Here’s the Rutherford Institute, which argues that “The National Defense Authorization Act, . . ., if upheld, presents us with a grave constitutional crisis.”
Here’s the Government Accountability Project, arguing that “Without definitional parameters [for NDAA detention authority], whistleblowers face unprecedented risks when disclosing even unclassified documents.”
Here are the children of Fred Korematsu and other Japanese Americans who challenged the World War II-era internment, arguing that “The threshold issue here is whether this Court will exactingly review the government’s legal and factual defense of the NDAA’s indefinite detention provision, as Judge Forrest did, or will instead uncritically defer to the government’s position, as the Court did in the internment cases.” Bet you can guess which course they urge.

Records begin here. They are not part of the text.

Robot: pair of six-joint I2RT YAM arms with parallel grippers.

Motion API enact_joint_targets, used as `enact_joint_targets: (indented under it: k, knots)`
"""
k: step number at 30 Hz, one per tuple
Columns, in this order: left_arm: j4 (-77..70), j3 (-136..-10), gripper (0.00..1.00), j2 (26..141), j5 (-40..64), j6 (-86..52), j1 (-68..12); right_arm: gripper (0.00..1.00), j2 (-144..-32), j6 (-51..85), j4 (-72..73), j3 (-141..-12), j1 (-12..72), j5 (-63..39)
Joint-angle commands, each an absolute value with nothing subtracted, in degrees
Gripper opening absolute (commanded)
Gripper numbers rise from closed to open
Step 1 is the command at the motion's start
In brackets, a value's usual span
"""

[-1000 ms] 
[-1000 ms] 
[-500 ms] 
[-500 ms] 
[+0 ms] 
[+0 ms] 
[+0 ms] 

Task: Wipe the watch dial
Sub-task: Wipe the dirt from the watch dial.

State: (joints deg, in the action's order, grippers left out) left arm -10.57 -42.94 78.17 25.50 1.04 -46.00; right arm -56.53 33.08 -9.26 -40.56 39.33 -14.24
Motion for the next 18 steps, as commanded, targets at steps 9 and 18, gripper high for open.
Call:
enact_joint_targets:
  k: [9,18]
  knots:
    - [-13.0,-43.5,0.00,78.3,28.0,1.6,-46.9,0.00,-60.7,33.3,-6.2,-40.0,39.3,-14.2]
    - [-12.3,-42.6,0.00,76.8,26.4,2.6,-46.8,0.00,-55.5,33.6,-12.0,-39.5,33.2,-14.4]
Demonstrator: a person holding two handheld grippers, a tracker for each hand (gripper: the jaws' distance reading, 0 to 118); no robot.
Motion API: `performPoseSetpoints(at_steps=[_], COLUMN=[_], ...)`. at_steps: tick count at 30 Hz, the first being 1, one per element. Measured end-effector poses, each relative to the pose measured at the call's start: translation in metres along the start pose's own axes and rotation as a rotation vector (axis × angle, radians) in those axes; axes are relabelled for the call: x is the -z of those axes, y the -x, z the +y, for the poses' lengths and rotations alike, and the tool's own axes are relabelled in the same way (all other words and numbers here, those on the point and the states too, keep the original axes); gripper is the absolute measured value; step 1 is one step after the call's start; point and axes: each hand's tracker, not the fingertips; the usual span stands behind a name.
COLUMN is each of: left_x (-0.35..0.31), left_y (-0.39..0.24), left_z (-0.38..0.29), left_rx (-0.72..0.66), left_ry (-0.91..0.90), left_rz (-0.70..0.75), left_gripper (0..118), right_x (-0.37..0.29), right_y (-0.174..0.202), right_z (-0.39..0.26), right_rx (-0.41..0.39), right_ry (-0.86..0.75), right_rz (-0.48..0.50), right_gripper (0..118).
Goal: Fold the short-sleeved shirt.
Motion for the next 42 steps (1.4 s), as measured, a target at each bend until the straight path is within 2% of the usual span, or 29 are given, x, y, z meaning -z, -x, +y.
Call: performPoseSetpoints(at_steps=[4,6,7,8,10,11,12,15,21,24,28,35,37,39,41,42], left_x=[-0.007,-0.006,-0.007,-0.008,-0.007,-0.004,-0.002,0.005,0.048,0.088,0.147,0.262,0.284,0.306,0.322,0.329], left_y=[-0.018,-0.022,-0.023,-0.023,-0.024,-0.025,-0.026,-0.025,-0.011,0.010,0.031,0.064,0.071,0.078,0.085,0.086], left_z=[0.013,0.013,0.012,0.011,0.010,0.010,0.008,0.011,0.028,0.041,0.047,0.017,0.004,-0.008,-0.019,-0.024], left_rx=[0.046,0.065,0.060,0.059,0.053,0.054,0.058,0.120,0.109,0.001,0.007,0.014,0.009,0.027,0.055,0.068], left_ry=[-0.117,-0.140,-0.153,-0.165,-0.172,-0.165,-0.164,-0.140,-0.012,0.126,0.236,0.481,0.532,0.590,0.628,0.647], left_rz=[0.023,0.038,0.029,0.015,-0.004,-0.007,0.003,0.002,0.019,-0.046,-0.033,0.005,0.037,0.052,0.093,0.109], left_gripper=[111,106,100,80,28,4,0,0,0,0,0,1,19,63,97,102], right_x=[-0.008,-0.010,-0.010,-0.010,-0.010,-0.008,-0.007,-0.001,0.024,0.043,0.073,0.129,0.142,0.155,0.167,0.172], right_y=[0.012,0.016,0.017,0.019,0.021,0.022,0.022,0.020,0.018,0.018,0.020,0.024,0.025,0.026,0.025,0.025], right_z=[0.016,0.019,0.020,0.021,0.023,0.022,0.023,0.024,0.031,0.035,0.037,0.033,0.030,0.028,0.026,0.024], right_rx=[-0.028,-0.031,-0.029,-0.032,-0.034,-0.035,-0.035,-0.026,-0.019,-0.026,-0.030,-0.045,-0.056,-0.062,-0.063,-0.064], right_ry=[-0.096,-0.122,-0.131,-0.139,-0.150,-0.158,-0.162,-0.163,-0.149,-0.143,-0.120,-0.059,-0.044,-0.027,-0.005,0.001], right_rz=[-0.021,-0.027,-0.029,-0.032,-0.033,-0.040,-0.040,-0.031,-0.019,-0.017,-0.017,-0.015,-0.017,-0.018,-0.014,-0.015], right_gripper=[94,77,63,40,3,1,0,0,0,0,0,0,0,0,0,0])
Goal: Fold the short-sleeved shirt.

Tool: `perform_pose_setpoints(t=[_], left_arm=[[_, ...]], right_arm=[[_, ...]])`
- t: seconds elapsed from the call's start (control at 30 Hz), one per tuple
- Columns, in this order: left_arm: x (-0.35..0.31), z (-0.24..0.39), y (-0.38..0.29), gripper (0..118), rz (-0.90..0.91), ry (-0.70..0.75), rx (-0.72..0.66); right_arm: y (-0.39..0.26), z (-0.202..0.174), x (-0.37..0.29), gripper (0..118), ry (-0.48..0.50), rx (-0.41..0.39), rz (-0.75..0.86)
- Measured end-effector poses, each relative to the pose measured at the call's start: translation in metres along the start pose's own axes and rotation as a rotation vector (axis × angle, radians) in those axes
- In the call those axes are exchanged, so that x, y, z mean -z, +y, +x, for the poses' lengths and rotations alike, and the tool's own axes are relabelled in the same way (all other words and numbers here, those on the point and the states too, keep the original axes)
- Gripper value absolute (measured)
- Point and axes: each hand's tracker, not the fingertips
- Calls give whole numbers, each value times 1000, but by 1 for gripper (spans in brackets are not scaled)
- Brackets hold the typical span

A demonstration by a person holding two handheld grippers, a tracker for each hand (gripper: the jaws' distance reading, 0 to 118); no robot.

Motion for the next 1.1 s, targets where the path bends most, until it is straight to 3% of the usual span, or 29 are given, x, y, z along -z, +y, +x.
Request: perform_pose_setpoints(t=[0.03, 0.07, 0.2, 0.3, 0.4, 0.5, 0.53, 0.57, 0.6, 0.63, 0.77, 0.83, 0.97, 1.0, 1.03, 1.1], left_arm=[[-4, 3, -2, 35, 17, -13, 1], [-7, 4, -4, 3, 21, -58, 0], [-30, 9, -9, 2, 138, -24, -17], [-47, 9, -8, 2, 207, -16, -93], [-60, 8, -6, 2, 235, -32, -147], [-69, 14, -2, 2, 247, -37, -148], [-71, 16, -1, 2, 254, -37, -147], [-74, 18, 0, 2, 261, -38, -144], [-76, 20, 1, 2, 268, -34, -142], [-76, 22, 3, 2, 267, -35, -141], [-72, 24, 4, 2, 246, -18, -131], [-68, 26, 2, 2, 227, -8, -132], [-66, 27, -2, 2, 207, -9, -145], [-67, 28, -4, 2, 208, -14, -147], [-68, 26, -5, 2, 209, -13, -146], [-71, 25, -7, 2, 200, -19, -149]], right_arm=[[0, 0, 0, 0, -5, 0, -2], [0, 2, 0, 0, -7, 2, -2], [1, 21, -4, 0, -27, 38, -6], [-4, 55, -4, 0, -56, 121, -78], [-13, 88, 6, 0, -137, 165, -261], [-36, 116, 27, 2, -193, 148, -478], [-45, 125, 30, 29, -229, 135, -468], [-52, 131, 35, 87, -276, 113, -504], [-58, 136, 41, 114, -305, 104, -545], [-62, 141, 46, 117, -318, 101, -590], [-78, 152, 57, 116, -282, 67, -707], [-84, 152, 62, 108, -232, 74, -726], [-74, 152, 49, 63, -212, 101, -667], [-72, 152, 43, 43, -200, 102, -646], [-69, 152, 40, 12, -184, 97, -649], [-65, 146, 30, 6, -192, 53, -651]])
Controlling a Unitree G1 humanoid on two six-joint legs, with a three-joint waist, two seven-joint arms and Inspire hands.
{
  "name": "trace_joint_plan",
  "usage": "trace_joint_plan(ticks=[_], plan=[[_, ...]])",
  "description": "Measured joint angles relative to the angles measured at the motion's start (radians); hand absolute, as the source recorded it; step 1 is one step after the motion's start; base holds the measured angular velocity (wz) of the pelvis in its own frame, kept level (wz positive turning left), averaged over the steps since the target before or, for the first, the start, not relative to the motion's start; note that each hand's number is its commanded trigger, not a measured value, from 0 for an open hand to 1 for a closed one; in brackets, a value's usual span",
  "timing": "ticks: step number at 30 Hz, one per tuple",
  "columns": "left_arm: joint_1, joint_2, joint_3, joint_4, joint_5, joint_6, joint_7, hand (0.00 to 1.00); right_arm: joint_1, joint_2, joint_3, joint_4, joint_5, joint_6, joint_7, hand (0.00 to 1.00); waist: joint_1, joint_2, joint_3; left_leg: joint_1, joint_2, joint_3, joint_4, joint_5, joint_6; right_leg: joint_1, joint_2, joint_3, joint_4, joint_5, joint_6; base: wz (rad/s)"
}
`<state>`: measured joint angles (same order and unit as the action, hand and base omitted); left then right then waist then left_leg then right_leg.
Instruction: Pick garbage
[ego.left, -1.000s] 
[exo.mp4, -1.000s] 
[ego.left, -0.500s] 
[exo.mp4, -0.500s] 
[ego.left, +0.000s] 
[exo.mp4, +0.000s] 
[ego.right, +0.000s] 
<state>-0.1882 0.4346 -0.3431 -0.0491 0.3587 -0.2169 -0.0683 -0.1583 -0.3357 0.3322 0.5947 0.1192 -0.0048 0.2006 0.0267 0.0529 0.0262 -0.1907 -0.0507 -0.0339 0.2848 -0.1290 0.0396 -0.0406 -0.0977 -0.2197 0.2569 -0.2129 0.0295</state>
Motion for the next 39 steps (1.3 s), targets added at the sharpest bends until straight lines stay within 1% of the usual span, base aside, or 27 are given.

Here’s the Bill of Rights Defense Committee, defending the Bill of Rights by arguing that “Because the government has effectively sidelined the courts from substantively reviewing its detention authority, individuals subject to military detention face a stark choice: pre-enforcement review or no review at all. In light of that reality, this Court should not turn a blind eye to Plaintiffs’ claims.”
And last but certainly not least, here’s a long list of individual conservative legislators and organizations, arguing that “In this case, the executive branch is arguing on behalf of the legislative branch that the judicial branch may not even look into the Constitution to determine if Section 1021(b)(2) violates First and Fifth Amendments. As Chief Justice Marshall responded in Marbury, the Government’s claim is ‘too extravagant to be maintained.’”
Well, I disagree with all of them, but there it is.